Windows App Studio, formerly Windows Phone App Studio is a discontinued web app provided by Microsoft for Windows app development. It allowed users to create apps that could be installed or published to the Microsoft Store (Formerly known as the Windows Store), and in addition provided the full source code in the form of a Visual Studio 'solution'. The tool was used to develop Universal Windows Platform apps.

==Features==
It allowed newcomers to computer programming to create software applications for the Windows and Windows Phone operating system (OS). It used a graphical interface, allowing users to create an application that could run on Windows Phone and Windows devices with little experience, and concentrated primarily on apps for websites and content streams.

It also allowed users to download the source code of the applications made within the studio for further edits in Visual Studio. Some of its features included a Logo and Image Wizard, customizable theme templates, and the ability to insert embedded content from sites such as YouTube, Flickr and Facebook.
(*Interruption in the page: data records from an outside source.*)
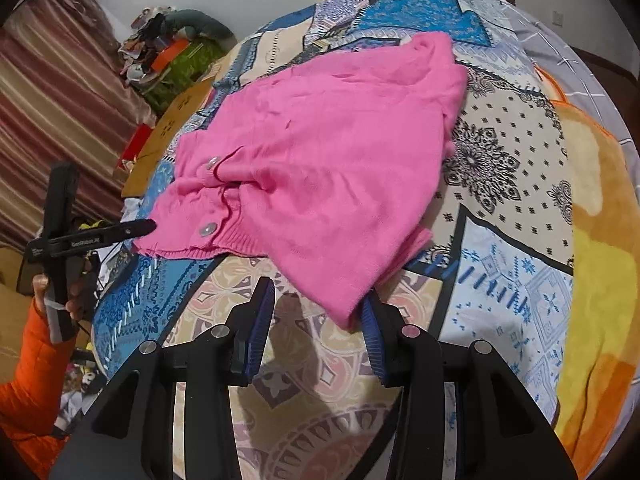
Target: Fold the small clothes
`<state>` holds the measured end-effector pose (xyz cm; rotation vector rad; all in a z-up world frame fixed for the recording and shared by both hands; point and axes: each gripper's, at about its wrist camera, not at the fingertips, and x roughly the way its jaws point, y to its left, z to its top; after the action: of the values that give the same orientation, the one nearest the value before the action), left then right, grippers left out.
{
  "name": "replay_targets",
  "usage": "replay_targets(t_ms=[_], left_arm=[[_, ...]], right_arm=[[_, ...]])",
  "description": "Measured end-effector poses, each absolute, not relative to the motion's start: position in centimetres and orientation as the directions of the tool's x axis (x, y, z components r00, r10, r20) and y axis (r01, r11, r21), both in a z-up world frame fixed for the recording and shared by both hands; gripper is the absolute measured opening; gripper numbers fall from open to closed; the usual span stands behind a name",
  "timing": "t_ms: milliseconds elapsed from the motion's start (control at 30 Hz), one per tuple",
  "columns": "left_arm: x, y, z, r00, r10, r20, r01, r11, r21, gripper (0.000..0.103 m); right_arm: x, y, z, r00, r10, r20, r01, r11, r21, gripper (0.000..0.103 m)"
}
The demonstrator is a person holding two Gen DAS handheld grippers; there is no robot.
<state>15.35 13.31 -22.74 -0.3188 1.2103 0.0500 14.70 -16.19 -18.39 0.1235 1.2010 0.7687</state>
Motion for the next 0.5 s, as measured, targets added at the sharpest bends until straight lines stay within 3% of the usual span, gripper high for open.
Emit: replay_targets(t_ms=[33, 100, 133, 233, 300, 500], left_arm=[[15.3, 13.3, -22.8, 0.359, -0.135, -0.923, -0.214, 0.951, -0.222, 0.061], [15.4, 13.3, -22.8, 0.368, -0.147, -0.918, -0.220, 0.945, -0.240, 0.061], [15.4, 13.2, -22.8, 0.372, -0.158, -0.915, -0.220, 0.942, -0.252, 0.060], [15.4, 12.6, -22.6, 0.383, -0.181, -0.906, -0.193, 0.943, -0.270, 0.039], [15.4, 11.9, -22.2, 0.388, -0.187, -0.903, -0.157, 0.951, -0.265, 0.009], [15.2, 10.6, -19.3, 0.484, -0.122, -0.867, -0.100, 0.976, -0.193, 0.009]], right_arm=[[14.7, -16.2, -18.3, 0.152, 0.598, -0.787, -0.472, 0.744, 0.473, 0.033], [14.7, -16.1, -18.2, 0.167, 0.594, -0.787, -0.478, 0.747, 0.462, 0.014], [14.7, -16.0, -18.1, 0.173, 0.594, -0.786, -0.479, 0.748, 0.460, 0.010], [14.6, -15.8, -17.4, 0.211, 0.603, -0.769, -0.485, 0.748, 0.453, 0.007], [14.6, -16.0, -16.6, 0.238, 0.613, -0.753, -0.493, 0.744, 0.450, 0.006], [15.3, -17.1, -13.4, 0.336, 0.638, -0.693, -0.509, 0.742, 0.436, 0.005]])
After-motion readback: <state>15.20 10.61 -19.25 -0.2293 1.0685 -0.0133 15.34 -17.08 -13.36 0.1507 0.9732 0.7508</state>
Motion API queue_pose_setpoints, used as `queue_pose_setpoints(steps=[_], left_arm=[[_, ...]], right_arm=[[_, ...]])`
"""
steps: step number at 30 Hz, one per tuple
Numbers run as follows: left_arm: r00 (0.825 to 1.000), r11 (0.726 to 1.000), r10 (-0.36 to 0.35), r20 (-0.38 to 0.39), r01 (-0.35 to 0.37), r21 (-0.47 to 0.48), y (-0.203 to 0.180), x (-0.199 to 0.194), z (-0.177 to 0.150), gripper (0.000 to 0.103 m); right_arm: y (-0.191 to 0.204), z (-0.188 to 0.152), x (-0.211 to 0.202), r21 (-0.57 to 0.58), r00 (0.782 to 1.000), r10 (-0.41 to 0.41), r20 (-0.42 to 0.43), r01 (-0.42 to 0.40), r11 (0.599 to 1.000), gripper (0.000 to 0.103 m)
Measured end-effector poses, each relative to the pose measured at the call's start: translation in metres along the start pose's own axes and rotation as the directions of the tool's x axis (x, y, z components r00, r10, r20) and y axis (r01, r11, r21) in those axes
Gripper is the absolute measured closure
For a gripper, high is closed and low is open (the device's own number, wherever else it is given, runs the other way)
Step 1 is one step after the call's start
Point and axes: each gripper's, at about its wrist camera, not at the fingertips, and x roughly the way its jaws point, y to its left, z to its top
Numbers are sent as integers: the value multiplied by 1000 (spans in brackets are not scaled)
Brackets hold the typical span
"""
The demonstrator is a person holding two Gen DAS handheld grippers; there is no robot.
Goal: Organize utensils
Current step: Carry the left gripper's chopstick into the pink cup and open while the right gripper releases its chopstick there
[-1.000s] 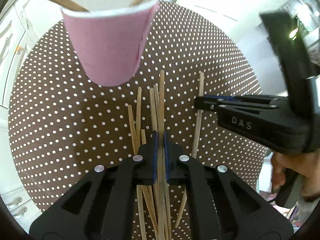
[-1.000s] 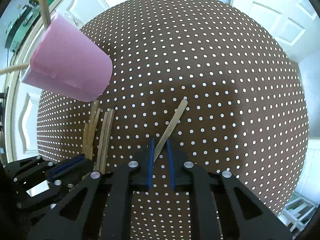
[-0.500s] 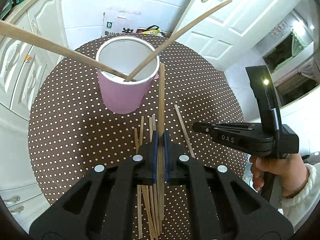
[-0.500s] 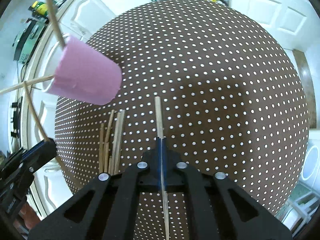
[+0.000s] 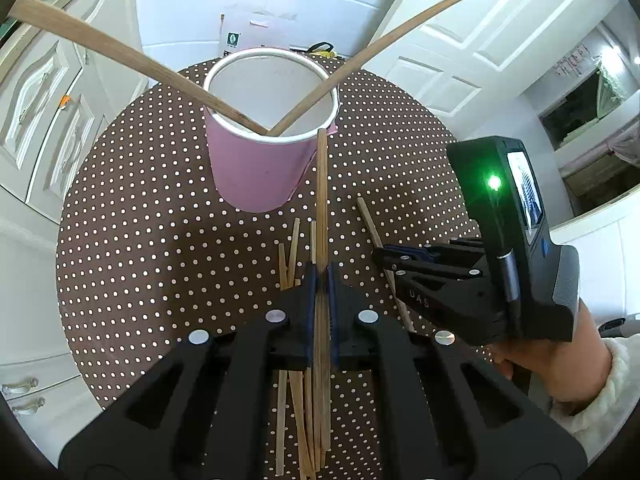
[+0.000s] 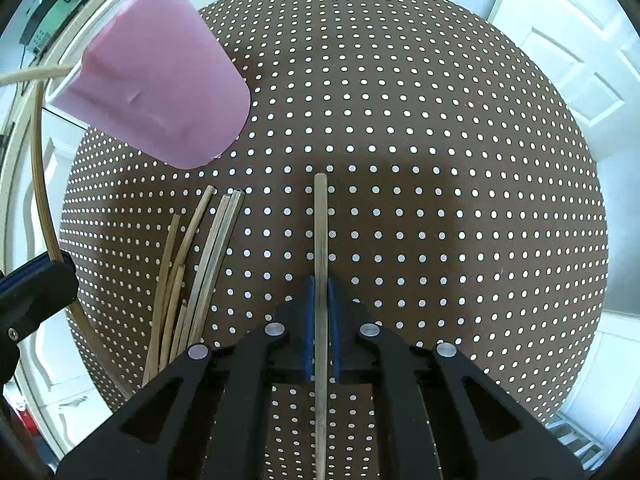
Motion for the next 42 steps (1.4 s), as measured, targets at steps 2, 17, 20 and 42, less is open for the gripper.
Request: queue_pose_setpoints(steps=[2, 17, 20, 42], left_arm=[[1000, 1000, -7, 7, 7, 3, -1, -5, 1, 97], [978, 994, -109, 178, 106, 29, -18, -94, 34, 97], [970, 994, -108, 218, 103, 34, -20, -109, 41, 97], [888, 996, 33, 459, 8, -85, 10, -174, 82, 97]], right_arm=[[-13, -3, -9, 28, 998, 56, 23, -56, 998, 98], [-45, -9, -171, -51, 864, 266, 428, -270, 961, 98], [-31, 4, -197, -93, 819, 297, 490, -290, 953, 98], [14, 68, -244, -256, 602, 274, 750, -118, 959, 98]])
The service worked only for those with a Microsoft account and was provided completely free of charge.

==History==
On 27 May 2015, Microsoft added support for Windows 10 applications and included new features such as live tile updatability, Xbox Music Data Sourcing, Bing Maps, and analytics for applications concerning how often an application gets opened, crashes, and is used by users who have installed it.

In March 2016, Microsoft released the Windows App Studio Installer for Windows 10 and Windows 10 Mobile devices which allowed developers to install and test applications developed in the Windows App Studio, and generate and scan QR codes associated with the download link of their application.

In June 2017, Microsoft announced that they would be shutting down the service on 1 December in the same year. However, Windows Template Studio is available as the successor to the Windows App Studio in the form of a Visual Studio extension to create apps. The source code of the succeeding project is provided at GitHub.